Even without the use of his hands, Frosty is a master fighter, and he’s determined to protect me whatever the cost. I can do no less.
“Put them in a room together.” A dark-haired woman with hair as black as night and skin as white as snow steps into my line of vision. She’s impeccably dressed in a black cashmere sweater and a pair of gray slacks that mold to her legs.
Rebecca Smith in the flesh. The devil pretending to be a business sophisticate. How adorable.
“If either one gives you any more trouble,” she continues, “shoot the boy. He’s damaged goods, anyway.”
Panic claws at me, ripping at my insides. “We’ll behave,” I insist, my gaze beseeching Frosty.
Only two of the guards are able to crawl to their feet. They roughly haul Frosty to his. I stand on my own, only to be grabbed. I offer no protest. We’re shoved into a ten-by-ten room with two-way mirrored walls and a padded floor. Anyone outside the room will be able to see us, making it harder to escape.
But that’s the point, isn’t it.
One of the guards pulls his gun and before I can kick it out of his hand, he smiles and shoots Frosty in his already injured shoulder.
Knocked backward, Frosty slams into the wall and drops, leaving a smear of blood in his wake. I scream and rush to his side.
“He gave me trouble,” the guard says before slamming the door.
I rip off my shirt. I don’t care that everyone can see my bra. Let them look. Fighting a fresh wave of panic, I bind Frosty’s newest wound as best I can. “You’ll be okay. You have to be okay.”
Would he?
I have to reach dynamis. I just have to. It’s the only way he’ll strengthen supernaturally fast. Maybe the only way he’ll survive. But I try again and again and again—and I fail. No. No! I do not accept failure. I will never accept failure.
“I want you to know,” he pants, “that I’m glad I met you, glad you were a part of my life. I had fallen down a very dark pit, but you pulled me out.”
Damn him! He’s talking like he’s going to die.
Time for me to try something else. “Miss Smith,” I shout. I stand and peer into the mirrored wall, my reflection wild. Hair still dyed brown is tangled with twigs and dirt. Frosty’s blood stains my hands, smears my chest. There’s a tear in my bra. Cuts in my arms, and rips in my pants. “Help him. Please.”
A voice spills over the speaker. “I’ll be happy to help him, Miss Marks. For a price. You remember how things work around here, do you not?”
“I do.” I remember far too well.
“What will you give me in return?”
Nothing...while seeming to give everything. I told myself I’d never again betray my crew, and I won’t. Not even for Frosty.

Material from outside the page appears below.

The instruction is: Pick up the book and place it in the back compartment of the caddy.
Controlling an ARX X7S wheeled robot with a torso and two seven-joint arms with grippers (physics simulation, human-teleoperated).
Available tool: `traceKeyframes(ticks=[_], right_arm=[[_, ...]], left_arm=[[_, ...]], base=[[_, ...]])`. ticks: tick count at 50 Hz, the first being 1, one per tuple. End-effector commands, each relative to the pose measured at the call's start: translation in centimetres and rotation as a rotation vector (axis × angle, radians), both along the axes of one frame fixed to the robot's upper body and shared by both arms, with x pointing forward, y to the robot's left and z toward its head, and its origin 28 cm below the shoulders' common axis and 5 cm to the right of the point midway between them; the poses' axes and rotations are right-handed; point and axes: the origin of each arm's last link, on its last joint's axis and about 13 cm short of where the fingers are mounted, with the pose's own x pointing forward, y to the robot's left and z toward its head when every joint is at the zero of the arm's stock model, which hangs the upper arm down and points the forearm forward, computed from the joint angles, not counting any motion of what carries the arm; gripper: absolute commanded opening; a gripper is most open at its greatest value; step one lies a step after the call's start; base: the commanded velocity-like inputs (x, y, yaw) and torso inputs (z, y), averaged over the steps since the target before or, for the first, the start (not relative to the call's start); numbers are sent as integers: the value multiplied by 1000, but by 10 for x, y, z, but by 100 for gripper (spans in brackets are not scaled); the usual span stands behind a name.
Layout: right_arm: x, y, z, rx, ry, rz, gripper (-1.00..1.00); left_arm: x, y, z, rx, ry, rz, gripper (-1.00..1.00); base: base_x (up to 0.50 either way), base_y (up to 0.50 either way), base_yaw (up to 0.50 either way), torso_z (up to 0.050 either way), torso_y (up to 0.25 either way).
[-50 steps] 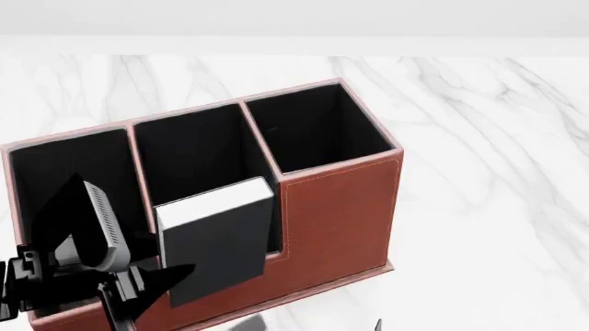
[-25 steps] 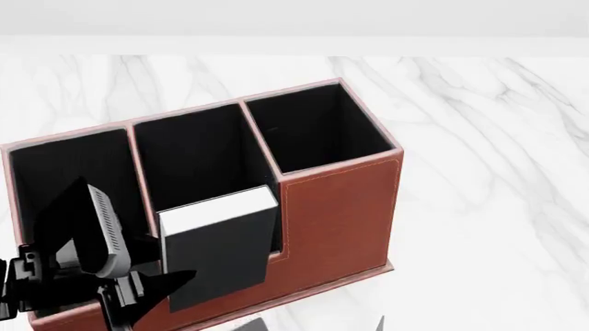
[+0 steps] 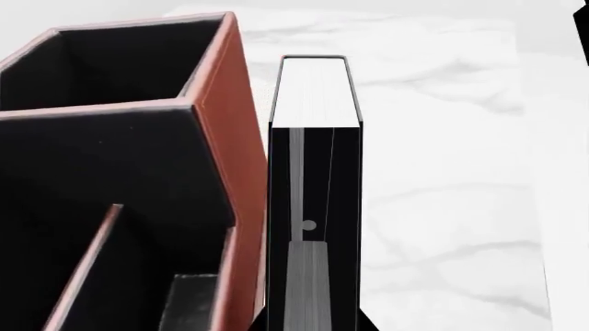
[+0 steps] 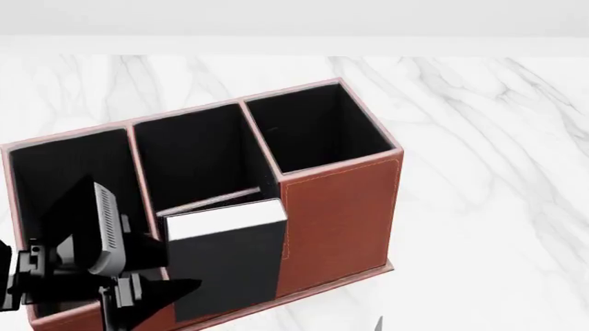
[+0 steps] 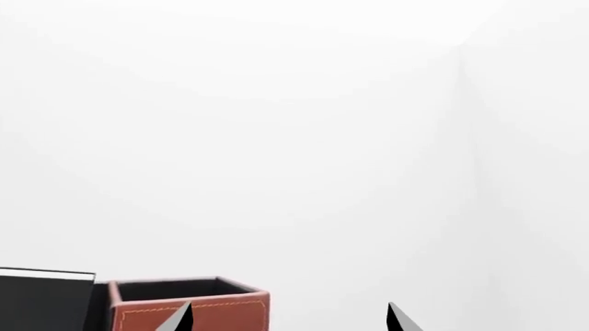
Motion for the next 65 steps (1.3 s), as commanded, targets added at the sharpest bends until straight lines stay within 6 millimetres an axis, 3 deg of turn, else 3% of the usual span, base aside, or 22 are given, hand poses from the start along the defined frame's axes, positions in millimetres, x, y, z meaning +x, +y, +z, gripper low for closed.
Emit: traceKeyframes(ticks=[1,36,65], right_arm=[[1,0,-1,-3,3,4,100],[5,2,-5,-17,19,9,100],[6,2,-6,-18,23,9,100]], left_arm=[[11,-3,18,-49,-31,15,-100],[37,3,29,9,-125,100,-100],[62,2,10,-19,-147,139,-100]], base=[[0,0,0,0,0],[0,0,0,0,1],[0,0,0,0,1]])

He’s even paler than before, with a bluish hue becoming more and more noticeable on his lips. His wounds are clean, at least, both bullets having gone out the other side, but infection is likely. The makeshift bandages won’t last forever. Already the one on the left is soaked through.
How much time does he have? How much more blood can he stand to lose?
His eyes are on me, but they’re closing. Still he’s shaking his head no. “Don’t do it.”
I ignore him. I have to ignore him. I have a part to play. “What do you want, Rebecca? Name your price.”
“I want Tiffany...and Ali Bell.”
Of course she does.
“No.” Frosty shakes his head more violently. “No.”
Again, I ignore him. “Thanks to you, Ali lost all her abilities. She’s useless to your cause.”
“I took her abilities, and I can give them back. Will you do what I tell you or not?”